Problem to solve:
Please copy out every line in the entries that includes the word "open".

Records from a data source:
▼
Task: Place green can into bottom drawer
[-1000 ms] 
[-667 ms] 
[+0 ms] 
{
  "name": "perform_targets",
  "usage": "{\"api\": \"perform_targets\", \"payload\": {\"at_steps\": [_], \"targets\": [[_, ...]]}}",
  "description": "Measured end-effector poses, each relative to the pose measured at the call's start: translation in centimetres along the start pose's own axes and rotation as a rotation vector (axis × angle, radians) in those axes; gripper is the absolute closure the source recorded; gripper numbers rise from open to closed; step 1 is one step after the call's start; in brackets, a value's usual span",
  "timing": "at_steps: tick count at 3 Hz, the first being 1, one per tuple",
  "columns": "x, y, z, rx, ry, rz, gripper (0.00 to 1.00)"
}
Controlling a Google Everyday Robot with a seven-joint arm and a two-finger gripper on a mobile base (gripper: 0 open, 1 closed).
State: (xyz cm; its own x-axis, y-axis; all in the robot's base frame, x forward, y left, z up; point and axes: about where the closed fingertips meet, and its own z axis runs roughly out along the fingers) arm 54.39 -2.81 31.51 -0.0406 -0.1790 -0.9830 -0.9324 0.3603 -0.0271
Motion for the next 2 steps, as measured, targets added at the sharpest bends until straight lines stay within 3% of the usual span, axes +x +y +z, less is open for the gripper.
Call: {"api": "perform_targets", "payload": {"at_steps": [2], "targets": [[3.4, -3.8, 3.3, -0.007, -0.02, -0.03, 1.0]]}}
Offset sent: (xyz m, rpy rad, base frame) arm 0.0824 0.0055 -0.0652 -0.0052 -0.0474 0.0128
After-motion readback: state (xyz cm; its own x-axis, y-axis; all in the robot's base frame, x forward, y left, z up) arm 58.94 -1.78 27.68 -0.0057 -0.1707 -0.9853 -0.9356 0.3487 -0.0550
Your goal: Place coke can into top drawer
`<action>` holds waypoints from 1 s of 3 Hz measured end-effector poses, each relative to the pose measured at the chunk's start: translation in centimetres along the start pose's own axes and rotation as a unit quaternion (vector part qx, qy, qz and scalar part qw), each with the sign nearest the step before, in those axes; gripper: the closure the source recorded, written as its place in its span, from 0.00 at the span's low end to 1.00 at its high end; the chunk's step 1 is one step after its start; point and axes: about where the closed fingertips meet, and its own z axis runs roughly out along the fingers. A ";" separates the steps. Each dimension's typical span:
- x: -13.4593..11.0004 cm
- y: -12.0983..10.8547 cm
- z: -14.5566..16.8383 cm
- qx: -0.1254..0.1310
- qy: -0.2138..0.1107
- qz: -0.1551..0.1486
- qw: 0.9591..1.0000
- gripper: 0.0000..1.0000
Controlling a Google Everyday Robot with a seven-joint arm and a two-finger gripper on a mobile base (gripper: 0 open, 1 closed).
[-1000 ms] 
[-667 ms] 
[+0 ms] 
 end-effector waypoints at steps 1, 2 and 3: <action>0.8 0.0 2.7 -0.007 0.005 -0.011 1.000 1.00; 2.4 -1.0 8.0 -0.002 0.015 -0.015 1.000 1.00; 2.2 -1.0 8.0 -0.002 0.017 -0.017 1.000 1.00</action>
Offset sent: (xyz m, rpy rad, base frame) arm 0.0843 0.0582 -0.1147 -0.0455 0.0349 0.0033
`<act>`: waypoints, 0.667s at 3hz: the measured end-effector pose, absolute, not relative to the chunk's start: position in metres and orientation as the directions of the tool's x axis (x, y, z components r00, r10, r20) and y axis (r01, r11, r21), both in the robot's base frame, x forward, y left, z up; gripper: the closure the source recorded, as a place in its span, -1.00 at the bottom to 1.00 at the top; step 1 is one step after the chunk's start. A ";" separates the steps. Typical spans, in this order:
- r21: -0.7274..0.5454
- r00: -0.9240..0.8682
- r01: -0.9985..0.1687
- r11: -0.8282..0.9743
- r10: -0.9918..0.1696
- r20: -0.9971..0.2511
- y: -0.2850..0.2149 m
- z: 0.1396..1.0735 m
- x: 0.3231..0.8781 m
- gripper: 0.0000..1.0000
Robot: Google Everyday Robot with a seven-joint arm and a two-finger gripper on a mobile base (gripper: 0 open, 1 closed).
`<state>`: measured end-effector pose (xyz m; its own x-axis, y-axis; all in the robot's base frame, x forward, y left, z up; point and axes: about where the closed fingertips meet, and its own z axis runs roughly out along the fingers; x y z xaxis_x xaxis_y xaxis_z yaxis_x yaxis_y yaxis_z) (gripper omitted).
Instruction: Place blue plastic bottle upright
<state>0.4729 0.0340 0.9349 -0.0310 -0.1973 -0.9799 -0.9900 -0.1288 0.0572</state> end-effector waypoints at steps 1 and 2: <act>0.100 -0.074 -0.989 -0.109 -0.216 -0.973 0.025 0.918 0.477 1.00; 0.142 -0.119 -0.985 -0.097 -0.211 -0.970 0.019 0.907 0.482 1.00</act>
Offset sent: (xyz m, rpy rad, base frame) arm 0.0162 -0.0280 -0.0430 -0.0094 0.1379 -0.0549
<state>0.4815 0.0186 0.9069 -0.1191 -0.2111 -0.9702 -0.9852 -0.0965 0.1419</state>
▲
Exercise solution:
  "description": "Measured end-effector poses, each relative to the pose measured at the call's start: translation in centimetres along the start pose's own axes and rotation as a rotation vector (axis × angle, radians) in those axes; gripper is the absolute closure the source recorded; gripper numbers rise from open to closed; step 1 is one step after the call's start; in brackets, a value's usual span",
Controlling a Google Everyday Robot with a seven-joint arm and a two-finger gripper on a mobile base (gripper: 0 open, 1 closed).
Motion for the next 2 steps, as measured, targets added at the sharpest bends until straight lines stay within 3% of the usual span, axes +x +y +z, less is open for the gripper.
Controlling a Google Everyday Robot with a seven-joint arm and a two-finger gripper on a mobile base (gripper: 0 open, 1 closed).
Robot: Google Everyday Robot with a seven-joint arm and a two-finger gripper on a mobile base (gripper: 0 open, 1 closed).

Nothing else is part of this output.